Dot didn't understand what all these words meant, and looked at the Kangaroo for an explanation; but she saw that the Kangaroo didn't understand either, only she was trying to hide her ignorance by a calm appearance, while she nibbled the end of a long grass she held in her fore paw. But Dot noticed, by the slight trembling of the little black paw, that the Kangaroo was very nervous. She thought she would try and say something to please Platypus; so she asked, very kindly, if the bone ever hurt it. But this strange creature did not seem to notice the remark. Settling itself more comfortably amongst the grass, it muttered in calmer tones, "I trace my ancestry back to the oolite age. Where does man come in?"
"I don't know," said Dot.
"Of course you don't replied the Platypus, contemptuously, Humans are so ignorant! That's because they are so new. When they have existed a few more million years, they will be more like us of old families; they will respect quiet, exclusive living, like that of the Ornithorhynchus Paradoxus, and will not be so inquisitive, pushing, and dangerous as now.
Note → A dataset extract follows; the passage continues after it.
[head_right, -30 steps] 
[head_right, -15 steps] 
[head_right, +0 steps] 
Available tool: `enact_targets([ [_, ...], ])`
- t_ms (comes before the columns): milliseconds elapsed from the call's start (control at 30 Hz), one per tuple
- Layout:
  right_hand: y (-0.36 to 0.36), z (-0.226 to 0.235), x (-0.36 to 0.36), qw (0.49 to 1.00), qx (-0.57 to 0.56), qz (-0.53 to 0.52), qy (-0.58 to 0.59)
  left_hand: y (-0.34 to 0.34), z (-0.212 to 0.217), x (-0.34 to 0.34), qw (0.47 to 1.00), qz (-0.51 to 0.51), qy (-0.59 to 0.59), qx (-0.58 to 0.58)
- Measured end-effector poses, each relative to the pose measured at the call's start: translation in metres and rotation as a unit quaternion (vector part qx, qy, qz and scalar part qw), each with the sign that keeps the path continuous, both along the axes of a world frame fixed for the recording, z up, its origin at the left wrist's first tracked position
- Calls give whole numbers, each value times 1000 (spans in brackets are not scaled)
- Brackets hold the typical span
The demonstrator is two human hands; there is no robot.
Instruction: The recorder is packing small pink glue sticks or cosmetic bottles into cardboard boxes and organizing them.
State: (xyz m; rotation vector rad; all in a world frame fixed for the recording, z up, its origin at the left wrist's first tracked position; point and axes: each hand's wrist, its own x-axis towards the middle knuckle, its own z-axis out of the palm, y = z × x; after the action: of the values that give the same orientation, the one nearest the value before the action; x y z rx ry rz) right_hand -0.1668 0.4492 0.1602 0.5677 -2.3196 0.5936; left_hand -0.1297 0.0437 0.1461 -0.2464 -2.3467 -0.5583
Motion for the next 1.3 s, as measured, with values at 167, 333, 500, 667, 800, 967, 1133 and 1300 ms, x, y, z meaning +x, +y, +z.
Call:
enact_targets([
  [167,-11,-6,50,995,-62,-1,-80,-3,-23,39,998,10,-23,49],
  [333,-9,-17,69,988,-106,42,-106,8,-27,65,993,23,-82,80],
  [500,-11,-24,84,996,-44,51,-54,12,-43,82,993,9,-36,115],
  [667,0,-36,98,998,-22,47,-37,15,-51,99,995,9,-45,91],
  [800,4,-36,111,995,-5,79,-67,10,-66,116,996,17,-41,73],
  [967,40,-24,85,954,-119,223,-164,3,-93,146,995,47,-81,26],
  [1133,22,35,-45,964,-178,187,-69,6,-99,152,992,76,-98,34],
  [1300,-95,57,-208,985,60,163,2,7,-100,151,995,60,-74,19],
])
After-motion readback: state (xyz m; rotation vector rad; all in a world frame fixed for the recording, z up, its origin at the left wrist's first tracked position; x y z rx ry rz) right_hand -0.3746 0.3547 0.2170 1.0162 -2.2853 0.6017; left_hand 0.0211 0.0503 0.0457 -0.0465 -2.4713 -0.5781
The age will come when they will understand, and will cease to write books, and there will be peace for everyone."
The Kangaroo now thought it a good opportunity to change the subject, and gently introduced the topic of Dot's lost way, saying how she had found the little girl, and had taken care of her ever since.
The Platypus did not seem interested, and yawned more than once whilst the Kangaroo spoke.
"The question is," concluded the Kangaroo, "whom shall I ask to find it? Someone must know where it is."
"Of course," said the Platypus, yawning again, without so much as putting its web foot in front of its bill, which Dot thought very rude, or else very ancient manners. "Little Human," it said, "tell me what kind of bush creatures come about your burrow."
"We live in a cottage," she said, but seeing that the Platypus did not like to be corrected, and that the Kangaroo looked quite shocked at her doing so, she hurriedly described the creatures she had seen there. She said there were Crickets, Grasshoppers, Mice, Lizards, Swallows, Opossums, Flying Foxes, Kookooburras, Magpies, and Shepherd's Companions——
"Stop!" interrupted the Platypus, with a wave of its web foot; "that is the right one."
"Who?" asked the Kangaroo and Dot anxiously, together.